• [Assignment] Give again, exactly as they appear, only the lines from the one containing "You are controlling" through the last line of the material below.
-- Data section follows --
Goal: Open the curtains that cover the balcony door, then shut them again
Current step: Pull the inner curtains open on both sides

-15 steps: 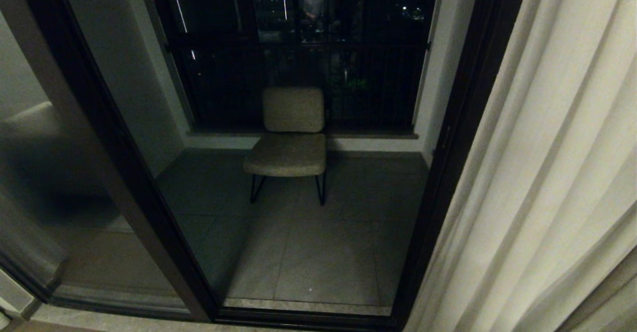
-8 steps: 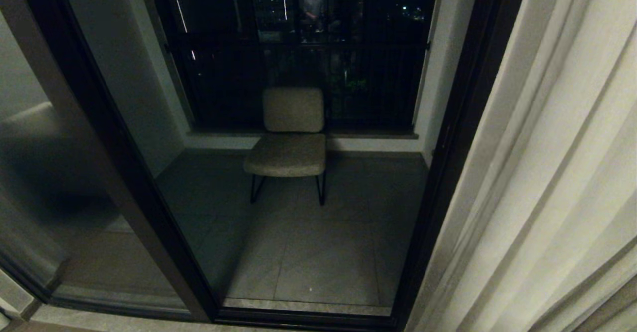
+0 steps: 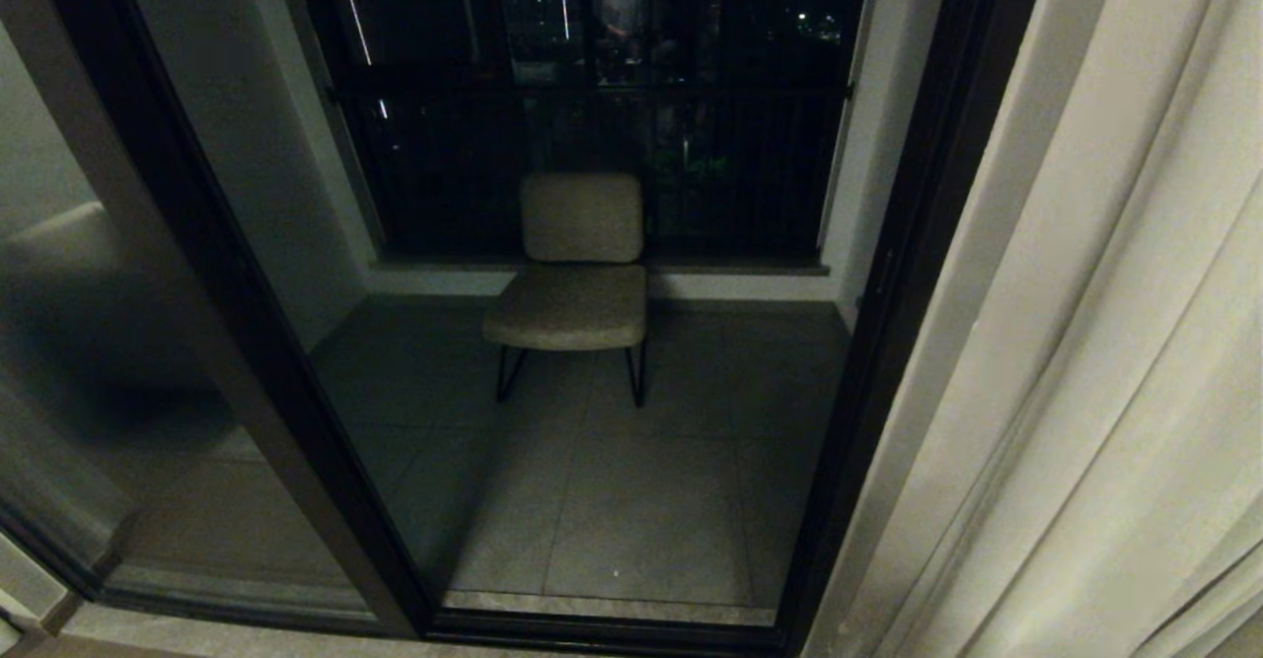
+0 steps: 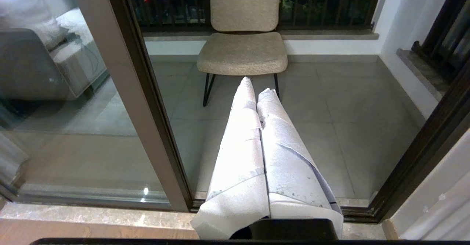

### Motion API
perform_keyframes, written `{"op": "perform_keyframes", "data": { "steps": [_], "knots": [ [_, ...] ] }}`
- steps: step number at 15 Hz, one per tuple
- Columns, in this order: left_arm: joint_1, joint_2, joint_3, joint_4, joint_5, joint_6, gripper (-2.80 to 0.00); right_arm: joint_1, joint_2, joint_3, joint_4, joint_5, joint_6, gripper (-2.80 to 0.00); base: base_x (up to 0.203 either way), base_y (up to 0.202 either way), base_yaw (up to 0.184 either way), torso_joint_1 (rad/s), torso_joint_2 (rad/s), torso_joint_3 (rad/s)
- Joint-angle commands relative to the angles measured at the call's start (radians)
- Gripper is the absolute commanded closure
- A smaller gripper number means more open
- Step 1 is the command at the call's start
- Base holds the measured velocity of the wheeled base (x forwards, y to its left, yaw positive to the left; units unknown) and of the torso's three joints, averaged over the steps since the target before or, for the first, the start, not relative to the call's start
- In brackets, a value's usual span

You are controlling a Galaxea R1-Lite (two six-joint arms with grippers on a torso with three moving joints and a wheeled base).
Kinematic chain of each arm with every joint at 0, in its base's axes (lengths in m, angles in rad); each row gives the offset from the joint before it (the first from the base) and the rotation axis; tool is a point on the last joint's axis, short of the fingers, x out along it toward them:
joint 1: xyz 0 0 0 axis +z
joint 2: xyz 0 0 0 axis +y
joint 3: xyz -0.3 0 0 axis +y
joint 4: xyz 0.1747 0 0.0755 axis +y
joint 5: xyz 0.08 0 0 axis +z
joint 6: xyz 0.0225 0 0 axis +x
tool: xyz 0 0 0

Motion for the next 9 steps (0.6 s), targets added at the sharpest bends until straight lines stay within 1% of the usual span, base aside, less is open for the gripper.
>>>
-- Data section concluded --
• [Exercise result]
You are controlling a Galaxea R1-Lite (two six-joint arms with grippers on a torso with three moving joints and a wheeled base).
Kinematic chain of each arm with every joint at 0, in its base's axes (lengths in m, angles in rad); each row gives the offset from the joint before it (the first from the base) and the rotation axis; tool is a point on the last joint's axis, short of the fingers, x out along it toward them:
joint 1: xyz 0 0 0 axis +z
joint 2: xyz 0 0 0 axis +y
joint 3: xyz -0.3 0 0 axis +y
joint 4: xyz 0.1747 0 0.0755 axis +y
joint 5: xyz 0.08 0 0 axis +z
joint 6: xyz 0.0225 0 0 axis +x
tool: xyz 0 0 0

Motion for the next 9 steps (0.6 s), targets added at the sharpest bends until straight lines stay within 1% of the usual span, base aside, less is open for the gripper.
>>>

That is the complete answer to the exercise.